• _Task brief_
Please leave out pictures and print exactly the lines from the one that has "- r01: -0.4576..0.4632" through the last line of the material below.

====== Recorded information ======

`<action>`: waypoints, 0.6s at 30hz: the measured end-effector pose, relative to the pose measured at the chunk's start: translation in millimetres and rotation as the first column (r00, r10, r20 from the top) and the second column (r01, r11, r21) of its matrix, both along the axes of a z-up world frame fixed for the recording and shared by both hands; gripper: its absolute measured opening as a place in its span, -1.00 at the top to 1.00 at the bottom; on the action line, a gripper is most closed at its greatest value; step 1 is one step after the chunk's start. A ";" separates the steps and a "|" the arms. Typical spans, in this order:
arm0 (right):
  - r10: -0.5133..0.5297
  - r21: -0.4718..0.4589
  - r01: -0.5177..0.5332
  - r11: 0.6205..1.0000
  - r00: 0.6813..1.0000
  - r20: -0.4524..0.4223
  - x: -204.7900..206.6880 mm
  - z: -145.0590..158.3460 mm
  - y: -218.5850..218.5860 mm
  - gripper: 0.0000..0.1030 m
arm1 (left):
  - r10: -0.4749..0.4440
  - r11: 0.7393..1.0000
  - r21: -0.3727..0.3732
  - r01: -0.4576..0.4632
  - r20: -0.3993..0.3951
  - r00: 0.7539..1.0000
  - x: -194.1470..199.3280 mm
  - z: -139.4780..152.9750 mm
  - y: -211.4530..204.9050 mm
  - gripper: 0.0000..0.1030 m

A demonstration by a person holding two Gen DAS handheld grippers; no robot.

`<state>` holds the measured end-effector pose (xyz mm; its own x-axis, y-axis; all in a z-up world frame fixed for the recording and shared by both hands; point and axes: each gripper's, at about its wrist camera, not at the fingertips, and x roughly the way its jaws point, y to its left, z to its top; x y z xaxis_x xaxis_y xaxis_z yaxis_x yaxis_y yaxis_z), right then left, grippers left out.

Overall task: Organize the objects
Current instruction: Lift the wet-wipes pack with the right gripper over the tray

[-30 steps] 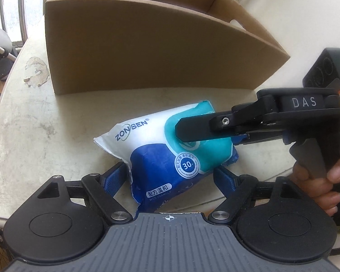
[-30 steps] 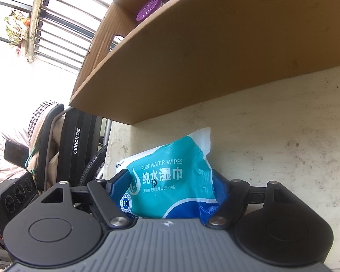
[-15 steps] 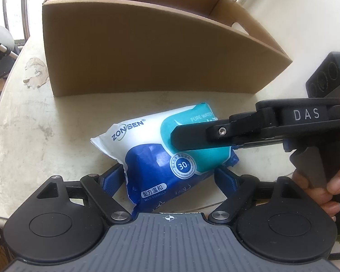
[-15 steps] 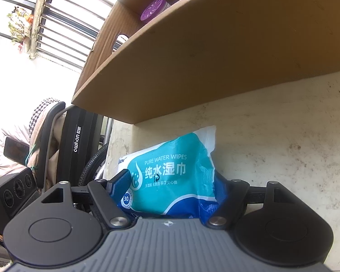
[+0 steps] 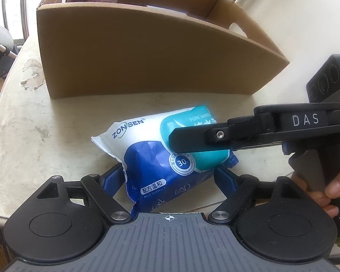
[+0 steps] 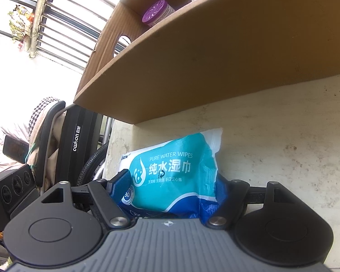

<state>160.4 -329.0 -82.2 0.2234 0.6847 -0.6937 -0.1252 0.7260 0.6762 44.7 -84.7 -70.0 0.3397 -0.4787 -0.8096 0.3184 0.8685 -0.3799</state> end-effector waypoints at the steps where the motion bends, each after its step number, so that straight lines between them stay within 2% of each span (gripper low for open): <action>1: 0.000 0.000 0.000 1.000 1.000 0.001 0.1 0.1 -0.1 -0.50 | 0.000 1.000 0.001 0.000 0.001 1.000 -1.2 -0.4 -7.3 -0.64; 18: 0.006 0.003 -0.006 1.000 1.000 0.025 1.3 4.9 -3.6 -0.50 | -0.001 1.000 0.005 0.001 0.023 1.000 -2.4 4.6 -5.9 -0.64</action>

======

• _Task answer_
  - r01: -0.4576..0.4632
  - r20: -0.3993..0.3951
  - r00: 0.7539..1.0000
  - x: -194.1470..199.3280 mm
  - z: -139.4780..152.9750 mm
  - y: -211.4530..204.9050 mm
  - gripper: 0.0000..0.1030 m

A demonstration by a person holding two Gen DAS handheld grippers; no robot.

`<state>` holds the measured end-effector pose (xyz mm; its own x-axis, y-axis; all in a z-up world frame fixed for the recording and shared by both hands; point and axes: each gripper's, at about its wrist camera, not at the fingertips, and x roughly the way its jaws point, y to its left, z to its top; x y z xaxis_x xaxis_y xaxis_z yaxis_x yaxis_y yaxis_z), right then left, grippers left out.

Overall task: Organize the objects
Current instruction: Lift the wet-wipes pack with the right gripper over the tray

[-30 steps] 
[-30 steps] 
[-15 steps] 
[-15 steps] 
[+0 steps] 
[+0 steps] 

<state>160.4 -329.0 -82.2 0.2234 0.6847 -0.6937 -0.1252 0.7260 0.6762 44.7 -84.7 -70.0 0.3397 -0.4787 -0.8096 0.3184 0.8685 -0.3799</state> end-effector waypoints at the steps where the motion bends, each after its step number, so that straight lines between them stay within 2% of each span (gripper low for open): <action>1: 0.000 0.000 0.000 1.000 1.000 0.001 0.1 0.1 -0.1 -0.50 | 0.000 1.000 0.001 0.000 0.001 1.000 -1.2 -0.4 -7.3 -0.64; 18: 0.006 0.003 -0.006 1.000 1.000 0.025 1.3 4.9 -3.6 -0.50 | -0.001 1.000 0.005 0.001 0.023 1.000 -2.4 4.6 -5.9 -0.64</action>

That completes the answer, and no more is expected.